Measuring History: The Impact of Data Set Selection on Research Findings
  • Andrey Butenko
Andrey Butenko
University of Washington
The application of data to political science changed the  way research is done, and modern capabilities are advancing the field even  further. GDELT and ICEWS are two modern data sets, recording events and the  actors involved. The research question of this investigation explores the  extent to which the representations of the Euromaidan protests in the GDELT and  ICEWS data sets correlate.
Some existing literature comparing these data sets has been  published, and their findings have been summarized in this paper to establish  context on the current state of the field.
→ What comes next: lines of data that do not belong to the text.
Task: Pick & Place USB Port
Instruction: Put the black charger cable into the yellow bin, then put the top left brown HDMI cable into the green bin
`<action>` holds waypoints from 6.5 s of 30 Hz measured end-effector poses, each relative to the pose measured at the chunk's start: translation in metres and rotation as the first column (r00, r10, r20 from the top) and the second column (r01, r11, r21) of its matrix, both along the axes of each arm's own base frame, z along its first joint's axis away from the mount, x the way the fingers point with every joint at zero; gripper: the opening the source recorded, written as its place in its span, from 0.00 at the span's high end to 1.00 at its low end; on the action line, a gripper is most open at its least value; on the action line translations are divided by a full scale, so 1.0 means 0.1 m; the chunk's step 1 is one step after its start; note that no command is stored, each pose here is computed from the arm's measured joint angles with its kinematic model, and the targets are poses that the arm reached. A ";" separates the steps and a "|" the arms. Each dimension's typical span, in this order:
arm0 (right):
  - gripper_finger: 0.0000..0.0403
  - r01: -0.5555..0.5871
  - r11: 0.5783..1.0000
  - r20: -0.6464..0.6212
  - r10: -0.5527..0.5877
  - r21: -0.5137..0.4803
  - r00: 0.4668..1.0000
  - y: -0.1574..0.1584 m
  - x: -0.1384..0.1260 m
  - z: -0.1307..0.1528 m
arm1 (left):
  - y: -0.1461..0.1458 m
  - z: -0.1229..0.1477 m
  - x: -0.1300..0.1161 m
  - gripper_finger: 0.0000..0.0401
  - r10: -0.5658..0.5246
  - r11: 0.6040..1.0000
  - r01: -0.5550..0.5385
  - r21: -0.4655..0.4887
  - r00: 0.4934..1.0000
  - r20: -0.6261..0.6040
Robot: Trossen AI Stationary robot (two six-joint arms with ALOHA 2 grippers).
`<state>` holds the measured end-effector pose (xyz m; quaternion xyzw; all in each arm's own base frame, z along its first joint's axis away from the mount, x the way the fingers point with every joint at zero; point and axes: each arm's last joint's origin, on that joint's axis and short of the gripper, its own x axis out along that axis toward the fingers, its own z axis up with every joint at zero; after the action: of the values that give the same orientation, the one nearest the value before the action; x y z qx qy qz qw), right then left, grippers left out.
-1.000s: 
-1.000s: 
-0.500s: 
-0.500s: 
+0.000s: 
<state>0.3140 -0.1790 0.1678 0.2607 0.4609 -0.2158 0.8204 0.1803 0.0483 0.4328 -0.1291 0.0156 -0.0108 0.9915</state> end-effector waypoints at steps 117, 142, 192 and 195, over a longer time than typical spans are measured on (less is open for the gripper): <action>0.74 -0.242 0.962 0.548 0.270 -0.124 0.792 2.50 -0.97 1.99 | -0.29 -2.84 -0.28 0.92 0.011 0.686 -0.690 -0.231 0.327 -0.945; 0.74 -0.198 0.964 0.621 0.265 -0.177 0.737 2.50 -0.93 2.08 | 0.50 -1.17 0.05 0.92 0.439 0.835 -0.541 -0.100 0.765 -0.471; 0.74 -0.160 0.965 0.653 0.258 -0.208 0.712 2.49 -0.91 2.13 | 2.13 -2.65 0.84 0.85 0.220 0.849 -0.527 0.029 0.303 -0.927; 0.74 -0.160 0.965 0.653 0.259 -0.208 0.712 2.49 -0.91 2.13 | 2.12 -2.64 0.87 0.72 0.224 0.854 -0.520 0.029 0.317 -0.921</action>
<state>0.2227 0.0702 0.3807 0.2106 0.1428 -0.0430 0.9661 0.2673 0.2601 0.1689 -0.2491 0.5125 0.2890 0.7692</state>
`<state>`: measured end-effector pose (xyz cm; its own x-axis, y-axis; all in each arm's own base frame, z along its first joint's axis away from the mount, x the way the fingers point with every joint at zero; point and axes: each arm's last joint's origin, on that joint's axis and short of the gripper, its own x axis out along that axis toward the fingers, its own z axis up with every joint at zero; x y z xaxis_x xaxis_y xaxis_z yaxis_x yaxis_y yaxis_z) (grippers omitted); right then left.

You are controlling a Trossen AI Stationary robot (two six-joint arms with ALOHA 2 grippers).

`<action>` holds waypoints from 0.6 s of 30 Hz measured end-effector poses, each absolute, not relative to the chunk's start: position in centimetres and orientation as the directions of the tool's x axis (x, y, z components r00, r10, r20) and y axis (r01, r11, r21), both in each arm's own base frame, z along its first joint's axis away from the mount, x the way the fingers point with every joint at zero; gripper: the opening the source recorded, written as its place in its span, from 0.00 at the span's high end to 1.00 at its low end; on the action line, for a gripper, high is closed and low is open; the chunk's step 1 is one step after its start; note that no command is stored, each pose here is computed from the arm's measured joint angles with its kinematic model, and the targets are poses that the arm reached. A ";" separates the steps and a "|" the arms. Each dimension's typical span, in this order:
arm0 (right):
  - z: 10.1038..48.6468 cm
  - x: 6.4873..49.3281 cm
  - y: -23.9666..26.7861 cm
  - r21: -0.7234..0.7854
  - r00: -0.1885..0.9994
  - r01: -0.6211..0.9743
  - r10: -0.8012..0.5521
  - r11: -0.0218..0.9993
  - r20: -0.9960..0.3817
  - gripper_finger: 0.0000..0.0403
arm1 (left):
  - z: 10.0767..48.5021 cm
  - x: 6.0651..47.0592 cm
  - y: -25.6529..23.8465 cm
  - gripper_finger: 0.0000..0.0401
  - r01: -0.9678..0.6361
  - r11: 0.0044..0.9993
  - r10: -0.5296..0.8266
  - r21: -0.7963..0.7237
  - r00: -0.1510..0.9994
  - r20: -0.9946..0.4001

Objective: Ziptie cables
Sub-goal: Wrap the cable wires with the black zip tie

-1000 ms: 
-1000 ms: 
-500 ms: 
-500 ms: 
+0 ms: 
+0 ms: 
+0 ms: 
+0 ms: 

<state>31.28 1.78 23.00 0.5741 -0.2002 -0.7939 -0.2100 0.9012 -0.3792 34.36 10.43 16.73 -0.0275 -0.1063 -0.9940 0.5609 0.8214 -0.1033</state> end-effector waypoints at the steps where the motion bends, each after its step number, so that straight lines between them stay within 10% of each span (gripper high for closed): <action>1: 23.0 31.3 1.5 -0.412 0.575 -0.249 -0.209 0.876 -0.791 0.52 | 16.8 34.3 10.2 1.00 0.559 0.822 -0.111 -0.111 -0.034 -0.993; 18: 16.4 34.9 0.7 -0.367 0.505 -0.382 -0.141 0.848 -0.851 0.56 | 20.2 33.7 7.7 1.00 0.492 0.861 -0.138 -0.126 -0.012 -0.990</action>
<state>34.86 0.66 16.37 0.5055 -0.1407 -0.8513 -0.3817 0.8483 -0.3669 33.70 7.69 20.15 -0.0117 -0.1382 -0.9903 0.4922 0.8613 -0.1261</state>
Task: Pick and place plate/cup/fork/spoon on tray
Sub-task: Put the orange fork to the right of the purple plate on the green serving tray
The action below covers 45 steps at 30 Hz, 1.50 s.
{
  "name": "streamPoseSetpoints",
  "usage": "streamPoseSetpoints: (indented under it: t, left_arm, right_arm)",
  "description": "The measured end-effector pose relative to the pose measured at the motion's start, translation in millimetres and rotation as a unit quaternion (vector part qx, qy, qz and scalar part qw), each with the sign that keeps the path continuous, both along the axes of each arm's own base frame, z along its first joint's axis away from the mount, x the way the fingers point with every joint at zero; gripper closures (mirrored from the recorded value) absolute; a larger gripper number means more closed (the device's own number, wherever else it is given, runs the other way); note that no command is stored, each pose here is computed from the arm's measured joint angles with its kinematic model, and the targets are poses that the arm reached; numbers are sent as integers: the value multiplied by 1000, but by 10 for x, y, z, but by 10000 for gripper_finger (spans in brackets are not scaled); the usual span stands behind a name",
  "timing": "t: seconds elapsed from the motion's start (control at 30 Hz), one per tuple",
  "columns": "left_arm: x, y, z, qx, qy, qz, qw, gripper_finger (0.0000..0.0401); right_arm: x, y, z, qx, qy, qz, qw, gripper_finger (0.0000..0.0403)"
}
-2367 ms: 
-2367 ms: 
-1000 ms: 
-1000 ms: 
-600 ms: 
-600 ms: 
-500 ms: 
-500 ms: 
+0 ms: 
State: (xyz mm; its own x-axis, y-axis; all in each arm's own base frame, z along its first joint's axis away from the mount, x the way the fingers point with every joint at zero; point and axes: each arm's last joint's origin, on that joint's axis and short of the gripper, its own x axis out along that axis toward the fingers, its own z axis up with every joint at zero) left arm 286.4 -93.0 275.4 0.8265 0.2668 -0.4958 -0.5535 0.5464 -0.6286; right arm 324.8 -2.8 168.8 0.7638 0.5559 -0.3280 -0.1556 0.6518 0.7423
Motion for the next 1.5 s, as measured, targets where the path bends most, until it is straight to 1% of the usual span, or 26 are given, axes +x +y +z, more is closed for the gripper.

Two research papers were consulted:  one led by Michael D. Ward and the other Philip A. Schrodt, both experienced in  this field of event data analysis.
However, the bulk of this paper consists of original  analysis of the public GDELT and ICEWS data in three categories. Conflict  Development explores what types of actions are represented in the two data  sets. The Actors section compares the activity of Ukraine and Russia relative  to each other, as well as the sub-national actors accounted for in each data  set. Finally, examining International Response – the intensity of actions taken  by other countries before and during the conflict – shows how behaviors change  during times of conflict.
The conclusions find that although there are minor  differences in results between the two data sets, both arrive to roughly the  same findings. The discrepancies only become apparent when looking at specific  sub-national actors and event types, whereas high-level research is unlikely to  be significantly affected by data set choice.